When researchers talk about objective and subjective wellbeing, it can often be quite confusing. Therefore, it is important to have some conceptual clarity when using those terms in any discussion but especially when those concepts overlap. Classic conceptions of wellbeing in ancient Greece, promoted by thinkers such as Aristotle, for example, emphasised a eudaimonic approach. This means that wellbeing was not associated with particular attributes individuals may or may not have, but more deeply, wellbeing was associated with being able to live an autonomous, self-determined life. That means that individuals take decisions based on their genuine goals, rather than trying to simply comply with external pressures. Now, is this an objective or a subjective conception of wellbeing?
You could argue both, saying that the autonomous pursuit of genuine goals is equivalent to well-being is a normative proposition, with a clearly objective quality, suggesting that there is one higher level aspect associated with wellbeing. On the other hand, what autonomous goals are for an individual will differ substantially, which suggests a subjective interpretation. For this reason, people treat eudaimonic conceptions of wellbeing usually as a separate approach to understanding it. It does suggest, however, that we do not simply need to ask the question whether we should emphasise objective or subjective conceptions of wellbeing, but instead, what different aspects of wellbeing can tell us about specific aspects of people’s lives.
So if we treat wellbeing not as either objective or subjective, but rather a complex concept integrating all of these, we may be able to advance our conceptual framework substantially. When we talk about purely objective wellbeing concepts, we commonly mean that there are certain factors which were presumed to be equivalent to a better life for individuals or societies. The Human Development Index is sometimes referred to as such a measure. In its simplest form, it suggests that societies with great economic development, higher levels of education, and higher life expectancy have higher levels of wellbeing. However, this does not capture the experiential side of wellbeing that we need to explore as well for a comprehensive understanding.
This is why we look at two conceptions that engage with people’s personal evaluations. Some researchers, like the Nobel Prize winner Daniel Kahneman, focus on the hedonistic evaluations of wellbeing. This means they emphasise the feeling of different moods in a particular moment. They focus on the affective feeling in a given instant. These feelings can be good or bad to a different extent. In this approach, a person’s wellbeing is the theoretical sum of all momentary feelings of good or bad affect. If someone feels better more often or to a greater extent over a time period, then they feel bad, they have positive wellbeing.

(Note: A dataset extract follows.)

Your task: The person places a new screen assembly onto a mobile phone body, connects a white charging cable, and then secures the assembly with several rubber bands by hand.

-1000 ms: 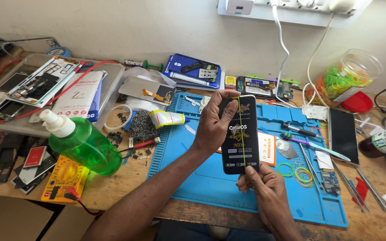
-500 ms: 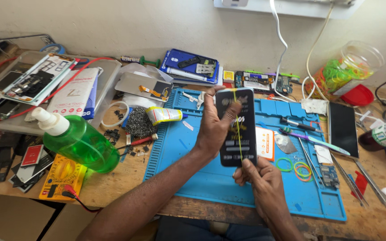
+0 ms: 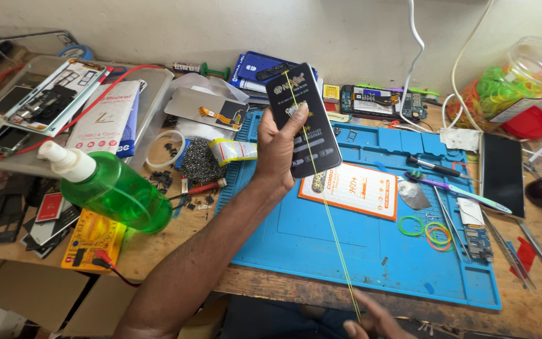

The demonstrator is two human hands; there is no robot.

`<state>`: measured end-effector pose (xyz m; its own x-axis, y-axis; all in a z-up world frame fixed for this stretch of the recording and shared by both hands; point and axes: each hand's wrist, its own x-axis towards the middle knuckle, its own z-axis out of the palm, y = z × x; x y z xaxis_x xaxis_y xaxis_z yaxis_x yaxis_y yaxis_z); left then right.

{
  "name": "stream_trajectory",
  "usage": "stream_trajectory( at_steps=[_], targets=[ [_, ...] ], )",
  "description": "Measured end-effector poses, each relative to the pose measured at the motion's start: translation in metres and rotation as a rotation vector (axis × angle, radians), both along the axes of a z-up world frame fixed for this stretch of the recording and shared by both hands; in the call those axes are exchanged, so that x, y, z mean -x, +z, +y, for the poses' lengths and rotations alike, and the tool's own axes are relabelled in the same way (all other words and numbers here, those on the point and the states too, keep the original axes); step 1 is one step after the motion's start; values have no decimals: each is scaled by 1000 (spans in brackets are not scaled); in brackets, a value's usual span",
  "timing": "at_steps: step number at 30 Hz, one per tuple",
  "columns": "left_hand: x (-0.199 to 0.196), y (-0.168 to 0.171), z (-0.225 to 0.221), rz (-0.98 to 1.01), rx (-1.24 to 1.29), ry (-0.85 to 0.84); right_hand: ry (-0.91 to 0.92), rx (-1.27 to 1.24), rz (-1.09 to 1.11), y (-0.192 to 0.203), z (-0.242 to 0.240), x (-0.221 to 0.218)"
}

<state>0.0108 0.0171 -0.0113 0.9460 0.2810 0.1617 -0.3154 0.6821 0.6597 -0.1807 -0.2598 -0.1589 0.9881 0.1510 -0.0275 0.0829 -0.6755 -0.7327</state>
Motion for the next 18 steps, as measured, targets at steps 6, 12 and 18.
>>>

Although this approach clearly engages with people’s feelings and represents a form of subjectivity, some researchers– slightly confusingly, I admit– refer to it as objective happiness because it effectively turns something subjective into a directly measurable concept. This is achieved by sampling a set of moments and taking instantaneous measures of a person’s level of effect in those moments, to later sum them up. This is referred to as Experience Sampling method. Other researchers point out that approaches only emphasising measures of instantaneous feelings of good or bad effect may be missing something else. We may not pay attention to all our feelings in the same way.
And therefore, we need to deepen the subjective dimension to actually ask people how they themselves evaluate their lives, allowing them to subjectively express how good or bad they feel. Cognitive conceptions of wellbeing tend to, therefore, ask people directly. For example, how satisfied they are with their life overall or with particular domains thereof. They emphasise not the instant but the person’s overall evaluation of their situation. So which approach is the right one to understand wellbeing? You might have realised by now that they all play an important role. We may agree, normatively and from experience, that there are some objective factors that benefit wellbeing.
However, there are subjective differences between us and they manifest both in whether we feel good or bad about particular momentary experiences and how we evaluate our experiences more holistically. On top of this, well-being can be understood, although not simply, as the scent of our experiences and life circumstances but the way we lead our lives, which is what eudaimonic conceptions emphasise.